What is being asked —
Your job is to return the whole listing unchanged while skipping its images.

Given data —

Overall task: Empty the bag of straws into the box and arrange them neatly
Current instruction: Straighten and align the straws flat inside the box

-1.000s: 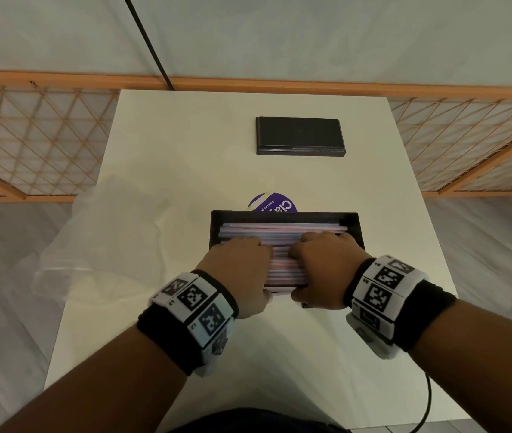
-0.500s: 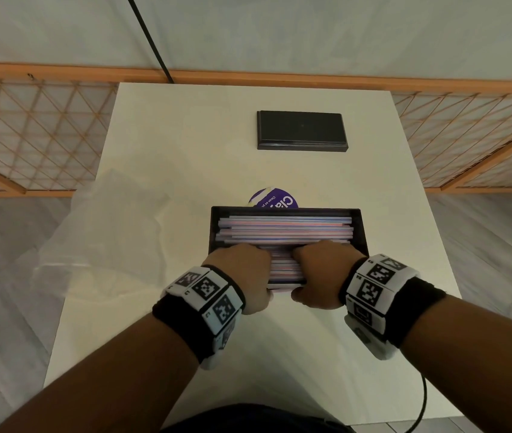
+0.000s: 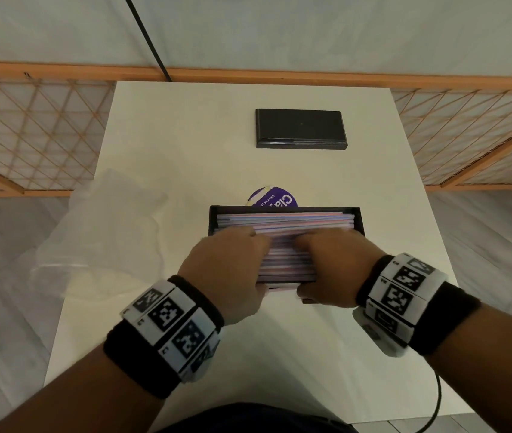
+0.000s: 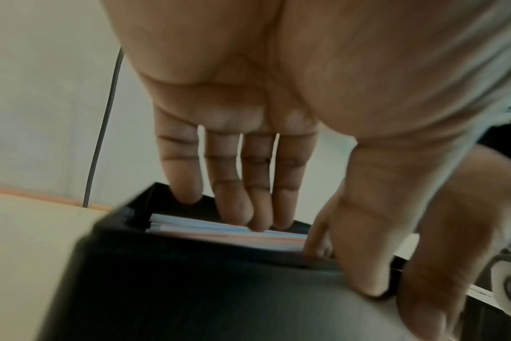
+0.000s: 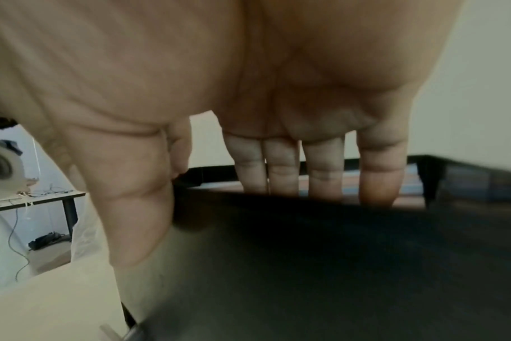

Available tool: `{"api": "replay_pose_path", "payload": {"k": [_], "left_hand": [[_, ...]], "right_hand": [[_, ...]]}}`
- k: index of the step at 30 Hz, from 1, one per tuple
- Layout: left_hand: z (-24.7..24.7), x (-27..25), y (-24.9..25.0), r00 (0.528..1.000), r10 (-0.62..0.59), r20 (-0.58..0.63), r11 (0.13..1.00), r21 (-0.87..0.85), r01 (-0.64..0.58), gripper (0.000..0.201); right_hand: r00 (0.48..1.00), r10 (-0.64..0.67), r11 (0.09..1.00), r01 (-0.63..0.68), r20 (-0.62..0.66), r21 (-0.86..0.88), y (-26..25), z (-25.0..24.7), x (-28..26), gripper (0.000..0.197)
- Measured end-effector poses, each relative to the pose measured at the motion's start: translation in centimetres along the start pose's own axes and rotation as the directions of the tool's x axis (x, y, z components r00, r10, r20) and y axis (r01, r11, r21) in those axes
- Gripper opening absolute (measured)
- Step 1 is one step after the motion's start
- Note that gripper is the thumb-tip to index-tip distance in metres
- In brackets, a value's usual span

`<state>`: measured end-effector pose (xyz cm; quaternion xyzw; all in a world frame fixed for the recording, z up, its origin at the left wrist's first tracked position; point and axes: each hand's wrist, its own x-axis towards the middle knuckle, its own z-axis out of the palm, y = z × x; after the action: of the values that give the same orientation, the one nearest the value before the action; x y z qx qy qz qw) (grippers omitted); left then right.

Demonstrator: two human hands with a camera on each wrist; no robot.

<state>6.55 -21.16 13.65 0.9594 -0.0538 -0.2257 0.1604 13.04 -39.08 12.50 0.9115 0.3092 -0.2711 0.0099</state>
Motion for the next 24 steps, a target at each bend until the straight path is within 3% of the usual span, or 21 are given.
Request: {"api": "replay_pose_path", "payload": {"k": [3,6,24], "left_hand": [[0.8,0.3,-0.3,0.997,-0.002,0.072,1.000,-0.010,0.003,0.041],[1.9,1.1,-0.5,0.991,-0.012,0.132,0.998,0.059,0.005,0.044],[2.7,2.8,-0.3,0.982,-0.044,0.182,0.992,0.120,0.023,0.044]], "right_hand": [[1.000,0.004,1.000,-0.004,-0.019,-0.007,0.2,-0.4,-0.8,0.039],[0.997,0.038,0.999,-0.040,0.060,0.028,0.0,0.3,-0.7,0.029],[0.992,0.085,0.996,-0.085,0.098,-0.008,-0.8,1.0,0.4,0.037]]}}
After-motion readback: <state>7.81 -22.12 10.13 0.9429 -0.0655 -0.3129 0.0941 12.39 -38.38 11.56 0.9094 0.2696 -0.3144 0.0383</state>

Answer section —
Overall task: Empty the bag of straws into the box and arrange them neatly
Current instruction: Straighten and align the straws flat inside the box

-1.000s: 
-0.500s: 
+0.000s: 
+0.000s: 
+0.000s: 

Available tool: `{"api": "replay_pose_path", "payload": {"k": [_], "left_hand": [[_, ...]], "right_hand": [[_, ...]]}}`
- k: index of the step at 30 Hz, from 1, one per tuple
- Layout: left_hand: z (-24.7..24.7), x (-27..25), y (-24.9..25.0), r00 (0.528..1.000), r10 (-0.62..0.59), r20 (-0.58..0.63), r11 (0.13..1.00), r21 (-0.87..0.85), r01 (-0.64..0.58), gripper (0.000..0.201); right_hand: r00 (0.48..1.00), r10 (-0.64..0.67), r11 (0.09..1.00), r01 (-0.63..0.68), r20 (-0.62..0.66), r21 (-0.86..0.88), y (-26..25), z (-25.0..24.7), x (-28..26), gripper (0.000..0.197)
- Measured end-effector poses, each relative to the pose measured at the motion's start: translation in centimetres along the start pose's own axes and rotation as the directions of the tool's x axis (x, y, z components r00, r10, r20) and y axis (r01, r11, r21) in those axes
- Gripper opening absolute (measured)
- Step 1 is one step after the motion's start
- Note that gripper is the thumb-tip to index-tip distance in metres
- In brackets, a value's usual span

`<state>`: measured end-effector pose (xyz cm; quaternion xyzw; all in a world frame fixed for the recording, z up, its origin at the left wrist's first tracked position; point and axes: each hand's wrist, its own x-axis towards the middle knuckle, its own z-axis out of the palm, y = z × x; after the action: of the values that give the same orientation, the one nearest the value before the action; x y z qx qy qz qw) (grippers omitted); left then right.

Demonstrator: two human hands with a camera on each wrist; no robot.

<state>6.55 -21.16 13.65 0.9594 -0.0538 -0.2257 0.1604 13.04 -39.08 12.50 0.9115 0.3092 -0.2711 0.0099</state>
Motion for the next 24 steps, a target at each bend until the straight path is within 3% of the usual span, or 21 are given.
Request: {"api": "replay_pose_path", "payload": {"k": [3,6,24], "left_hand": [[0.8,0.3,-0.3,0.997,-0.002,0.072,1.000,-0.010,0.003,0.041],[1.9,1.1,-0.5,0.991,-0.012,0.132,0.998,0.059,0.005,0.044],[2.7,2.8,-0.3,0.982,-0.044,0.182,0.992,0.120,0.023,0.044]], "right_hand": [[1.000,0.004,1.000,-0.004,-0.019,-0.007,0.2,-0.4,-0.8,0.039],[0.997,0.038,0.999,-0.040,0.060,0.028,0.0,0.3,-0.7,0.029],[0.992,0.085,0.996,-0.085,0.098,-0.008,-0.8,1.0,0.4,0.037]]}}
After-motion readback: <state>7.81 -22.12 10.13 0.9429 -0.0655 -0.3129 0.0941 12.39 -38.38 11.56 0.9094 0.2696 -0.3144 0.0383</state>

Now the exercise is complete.